Blocage politique en Tunisie - De l’islamisation

Le blocage politique qui plombe la Tunisie depuis plusieurs semaines s’est passablement épaissi dans la journée de mardi. Faute d’avoir pu convaincre les mandarins de son propre parti, l’Ennahda, de former un cabinet de technocrates, le premier ministre Hamadi Jebali a remis sa démission. Pour faire court, soulignons que les islamistes viennent de remporter une manche importante.

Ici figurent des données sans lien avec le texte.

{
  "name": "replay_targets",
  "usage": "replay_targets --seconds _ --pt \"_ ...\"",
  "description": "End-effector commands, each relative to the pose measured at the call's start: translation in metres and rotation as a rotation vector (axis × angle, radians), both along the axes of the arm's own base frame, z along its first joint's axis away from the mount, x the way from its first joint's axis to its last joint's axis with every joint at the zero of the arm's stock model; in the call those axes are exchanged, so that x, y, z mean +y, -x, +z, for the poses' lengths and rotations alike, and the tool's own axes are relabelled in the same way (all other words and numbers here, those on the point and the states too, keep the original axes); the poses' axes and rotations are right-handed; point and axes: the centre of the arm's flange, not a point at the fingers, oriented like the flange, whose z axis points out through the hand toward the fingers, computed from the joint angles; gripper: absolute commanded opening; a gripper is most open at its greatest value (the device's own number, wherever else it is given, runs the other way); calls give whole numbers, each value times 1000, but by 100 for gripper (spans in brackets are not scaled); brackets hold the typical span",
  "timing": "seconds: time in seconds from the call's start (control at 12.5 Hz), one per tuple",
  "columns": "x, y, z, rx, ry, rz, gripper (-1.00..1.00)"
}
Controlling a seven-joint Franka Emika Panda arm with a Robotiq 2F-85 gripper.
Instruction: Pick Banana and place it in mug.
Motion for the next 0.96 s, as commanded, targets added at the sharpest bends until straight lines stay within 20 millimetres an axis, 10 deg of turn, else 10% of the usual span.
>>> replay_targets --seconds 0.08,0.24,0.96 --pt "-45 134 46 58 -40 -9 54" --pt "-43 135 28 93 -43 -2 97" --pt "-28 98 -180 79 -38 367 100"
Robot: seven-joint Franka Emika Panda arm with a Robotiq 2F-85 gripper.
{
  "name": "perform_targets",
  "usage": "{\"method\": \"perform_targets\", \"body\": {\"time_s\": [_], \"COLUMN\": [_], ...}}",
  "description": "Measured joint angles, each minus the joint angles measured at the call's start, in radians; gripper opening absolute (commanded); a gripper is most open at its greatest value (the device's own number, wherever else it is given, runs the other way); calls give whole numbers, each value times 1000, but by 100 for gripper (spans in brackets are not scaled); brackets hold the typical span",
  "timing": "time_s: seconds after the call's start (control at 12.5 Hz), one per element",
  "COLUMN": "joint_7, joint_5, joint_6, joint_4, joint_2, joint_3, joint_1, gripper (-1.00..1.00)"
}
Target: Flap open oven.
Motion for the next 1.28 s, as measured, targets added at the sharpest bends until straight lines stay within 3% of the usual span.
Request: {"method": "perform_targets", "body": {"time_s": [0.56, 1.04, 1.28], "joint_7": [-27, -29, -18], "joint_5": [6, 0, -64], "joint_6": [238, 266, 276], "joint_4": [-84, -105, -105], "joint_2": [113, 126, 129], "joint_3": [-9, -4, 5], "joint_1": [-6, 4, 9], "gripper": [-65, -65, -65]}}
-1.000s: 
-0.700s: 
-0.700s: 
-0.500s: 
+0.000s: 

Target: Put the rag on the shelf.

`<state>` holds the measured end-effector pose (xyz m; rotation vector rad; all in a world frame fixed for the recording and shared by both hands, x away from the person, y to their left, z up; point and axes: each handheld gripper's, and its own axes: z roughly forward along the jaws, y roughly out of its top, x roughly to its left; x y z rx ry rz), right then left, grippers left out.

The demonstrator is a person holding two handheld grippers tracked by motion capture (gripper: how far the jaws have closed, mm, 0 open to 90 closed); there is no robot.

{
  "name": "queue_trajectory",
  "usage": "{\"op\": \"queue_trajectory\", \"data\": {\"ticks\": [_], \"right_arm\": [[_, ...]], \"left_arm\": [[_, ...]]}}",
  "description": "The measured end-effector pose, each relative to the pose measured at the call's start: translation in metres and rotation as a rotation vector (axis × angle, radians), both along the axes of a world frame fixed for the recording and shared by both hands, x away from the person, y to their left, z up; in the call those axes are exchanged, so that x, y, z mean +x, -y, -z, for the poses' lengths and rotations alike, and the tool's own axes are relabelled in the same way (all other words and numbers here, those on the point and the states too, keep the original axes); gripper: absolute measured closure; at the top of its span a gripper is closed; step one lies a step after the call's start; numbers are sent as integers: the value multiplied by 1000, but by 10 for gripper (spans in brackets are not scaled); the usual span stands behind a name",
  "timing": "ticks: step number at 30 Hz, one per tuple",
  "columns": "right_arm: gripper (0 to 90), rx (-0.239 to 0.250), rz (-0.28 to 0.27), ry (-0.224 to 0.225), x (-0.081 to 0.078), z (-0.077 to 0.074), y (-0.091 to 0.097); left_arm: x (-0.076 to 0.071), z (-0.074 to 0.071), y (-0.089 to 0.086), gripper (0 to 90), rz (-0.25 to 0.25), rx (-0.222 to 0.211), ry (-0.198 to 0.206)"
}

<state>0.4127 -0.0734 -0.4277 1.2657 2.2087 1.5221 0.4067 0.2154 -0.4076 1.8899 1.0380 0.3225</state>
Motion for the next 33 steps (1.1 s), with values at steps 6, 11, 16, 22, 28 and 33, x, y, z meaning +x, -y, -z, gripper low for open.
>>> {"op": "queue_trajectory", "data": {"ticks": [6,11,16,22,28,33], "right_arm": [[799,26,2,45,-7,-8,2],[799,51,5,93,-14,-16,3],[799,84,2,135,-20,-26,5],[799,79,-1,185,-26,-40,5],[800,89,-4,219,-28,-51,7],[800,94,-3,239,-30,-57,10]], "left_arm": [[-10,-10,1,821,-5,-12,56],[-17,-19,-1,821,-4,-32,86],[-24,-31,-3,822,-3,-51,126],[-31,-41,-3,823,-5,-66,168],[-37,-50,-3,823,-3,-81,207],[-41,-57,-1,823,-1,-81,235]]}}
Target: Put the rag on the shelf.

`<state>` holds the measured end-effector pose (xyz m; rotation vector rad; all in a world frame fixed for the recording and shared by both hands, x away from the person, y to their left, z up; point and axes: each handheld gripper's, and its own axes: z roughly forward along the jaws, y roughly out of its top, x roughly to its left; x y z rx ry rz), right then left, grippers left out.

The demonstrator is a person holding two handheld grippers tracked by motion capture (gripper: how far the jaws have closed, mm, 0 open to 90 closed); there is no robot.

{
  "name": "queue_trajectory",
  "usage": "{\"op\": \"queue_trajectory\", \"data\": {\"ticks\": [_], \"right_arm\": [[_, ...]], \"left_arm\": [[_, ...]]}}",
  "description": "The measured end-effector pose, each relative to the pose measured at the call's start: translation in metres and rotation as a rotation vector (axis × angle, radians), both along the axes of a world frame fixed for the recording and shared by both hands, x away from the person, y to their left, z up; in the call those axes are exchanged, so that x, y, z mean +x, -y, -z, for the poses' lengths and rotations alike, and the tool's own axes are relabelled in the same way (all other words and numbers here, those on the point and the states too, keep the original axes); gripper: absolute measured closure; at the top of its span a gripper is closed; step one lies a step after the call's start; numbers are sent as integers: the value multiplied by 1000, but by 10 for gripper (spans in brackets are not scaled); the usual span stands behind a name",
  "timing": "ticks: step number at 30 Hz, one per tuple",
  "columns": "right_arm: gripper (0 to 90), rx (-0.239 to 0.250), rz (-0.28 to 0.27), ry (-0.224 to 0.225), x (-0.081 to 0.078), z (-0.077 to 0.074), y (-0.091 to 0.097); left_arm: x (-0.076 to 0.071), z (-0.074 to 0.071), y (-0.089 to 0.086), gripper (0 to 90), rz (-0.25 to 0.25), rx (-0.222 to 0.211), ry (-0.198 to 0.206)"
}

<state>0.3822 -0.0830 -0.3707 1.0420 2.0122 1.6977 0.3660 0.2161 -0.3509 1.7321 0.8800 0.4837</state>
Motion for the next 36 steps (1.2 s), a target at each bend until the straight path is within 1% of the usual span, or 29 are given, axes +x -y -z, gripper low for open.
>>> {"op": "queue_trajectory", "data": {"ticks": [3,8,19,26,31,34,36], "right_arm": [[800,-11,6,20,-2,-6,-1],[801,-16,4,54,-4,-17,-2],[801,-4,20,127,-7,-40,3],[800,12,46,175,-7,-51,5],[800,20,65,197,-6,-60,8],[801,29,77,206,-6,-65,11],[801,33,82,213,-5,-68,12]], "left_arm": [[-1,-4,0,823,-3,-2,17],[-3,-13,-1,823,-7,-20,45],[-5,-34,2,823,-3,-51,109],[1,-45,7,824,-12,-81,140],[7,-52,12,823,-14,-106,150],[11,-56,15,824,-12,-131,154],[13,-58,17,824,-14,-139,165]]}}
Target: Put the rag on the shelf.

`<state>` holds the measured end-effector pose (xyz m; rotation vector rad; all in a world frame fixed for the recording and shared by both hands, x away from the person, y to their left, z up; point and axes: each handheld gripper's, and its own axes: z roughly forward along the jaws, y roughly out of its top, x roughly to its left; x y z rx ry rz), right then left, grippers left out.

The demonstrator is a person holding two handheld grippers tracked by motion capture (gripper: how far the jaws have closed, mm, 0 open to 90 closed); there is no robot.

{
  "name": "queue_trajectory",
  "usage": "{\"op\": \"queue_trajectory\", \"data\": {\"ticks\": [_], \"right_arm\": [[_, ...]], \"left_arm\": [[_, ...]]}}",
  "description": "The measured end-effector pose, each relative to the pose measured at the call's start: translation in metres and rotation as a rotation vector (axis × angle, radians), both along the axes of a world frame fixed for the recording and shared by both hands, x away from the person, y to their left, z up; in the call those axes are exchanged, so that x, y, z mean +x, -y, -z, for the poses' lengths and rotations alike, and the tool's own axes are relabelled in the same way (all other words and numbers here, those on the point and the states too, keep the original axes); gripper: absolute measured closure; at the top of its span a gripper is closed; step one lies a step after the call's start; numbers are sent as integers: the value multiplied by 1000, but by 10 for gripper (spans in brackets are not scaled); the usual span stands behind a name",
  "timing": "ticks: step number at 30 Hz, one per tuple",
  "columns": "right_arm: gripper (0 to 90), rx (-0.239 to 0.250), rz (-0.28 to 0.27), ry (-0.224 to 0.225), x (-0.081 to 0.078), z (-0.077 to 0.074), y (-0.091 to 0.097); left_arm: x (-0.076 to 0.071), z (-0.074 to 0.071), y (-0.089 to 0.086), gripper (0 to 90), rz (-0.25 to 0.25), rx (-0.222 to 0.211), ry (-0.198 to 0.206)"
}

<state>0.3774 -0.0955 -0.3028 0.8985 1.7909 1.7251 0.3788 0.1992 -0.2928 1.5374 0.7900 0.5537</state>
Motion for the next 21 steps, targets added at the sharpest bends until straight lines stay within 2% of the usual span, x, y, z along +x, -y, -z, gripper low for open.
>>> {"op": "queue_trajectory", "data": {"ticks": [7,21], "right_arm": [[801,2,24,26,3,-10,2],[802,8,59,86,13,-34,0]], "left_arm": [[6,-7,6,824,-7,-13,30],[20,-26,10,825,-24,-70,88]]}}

Dans la foulée de l’assassinat de l’opposant de gauche Chokri Belaïd et surtout de l’émoi que ce tragique événement avait suscité au sein d’un large pan de la population tunisienne, Jebali avait opté pour l’affrontement avec la direction d’Ennahda. Plus exactement, arguant que la majorité des ministres étaient incompétents, surtout en matière économique, Jebali suggérait la formation d’un gouvernement de technocrates rompus à la gestion des administrations publiques.


En avançant une idée qui aurait induit obligatoirement la négociation de compromis avec des formations politiques non religieuses, Jebali et ceux qui le soutenaient ont heurté la direction comme la base d’Ennahda. Ils se sont aliéné un parti aujourd’hui mené et malmené par un groupe d’islamistes désormais imposant en nombre. Un groupe qui peine à cacher que son dessein est le suivant : mettre l’appareil d’État, les institutions comme les administrations, sous sa coupe pour mieux imposer après coup un État religieux.


D’ores et déjà, lorsqu’ils évoquent les laïcs et notamment leurs élus, les islamistes emploient le vocabulaire de la violence, celui qui commande la violence. Pour ces fous de Dieu, tout laïc est un « impie », un « mécréant », voire un « traître ». Il faut rappeler et retenir qu’après l’assassinat en octobre dernier de Lofti Nagdh, un autre opposant laïque, les islamistes avaient réclamé la libération des meurtriers. C’est dire combien les fictions religieuses aveuglent.


Simultanément à ce qui se passe en Tunisie, nous parvient de la Turquie des échos inquiétants. De cette Turquie dirigée par une formation, le Parti de la justice et du développement, qui a servi de modèle à Ennahda ainsi qu’aux Frères musulmans égyptiens. Toujours est-il qu’on ne compte plus le nombre de journalistes qui croupissent en prison sans avoir été jugés. Des journalistes qui ont eu le culot de contester certaines politiques, de mettre en question la gestion du dossier kurde ou, encore, qui ont mis au jour des affaires de corruption. Toujours est-il (bis) que le premier ministre Tayyip Erdogan, chez qui la fibre démocratique a l’épaisseur du papier à cigarette, use et abuse des lois antiterroristes imposées lors de la dictature militaire, lois qu’il a pris bien soin de conserver.


Signe que l’islamisation de la Turquie est bel et bien au programme politique d’Erdogan et de sa clique, la censure ainsi que l’interdiction de romans pour des motifs logeant à l’enseigne du moralisme d’un autre temps, le plus vieux qui soit, vont bon train. Tout récemment, et à titre d’exemple, le ministère de l’Éducation a ouvert une enquête sur le roman Samarcande d’Amin Maalouf. On songe aussi à interdire Les raisins de la colère parce qu’il y est question d’un bordel, etc. Il est vrai que nous sommes dans un pays dirigé par un homme ayant formulé ceci : « Certains livres sont plus dangereux que des bombes. »


Fichtre ! La prochaine étape ? Imiter les Brejnev des anciens temps en envoyant les romanciers et journalistes récalcitrants dans des hôpitaux psychiatriques. Qu’Erdogan et son parti inspirent de l’admiration en Tunisie, en Égypte et partout ailleurs au Moyen-Orient, cela confirme bel et bien que l’expression « islam modéré » est une contradiction dans les termes.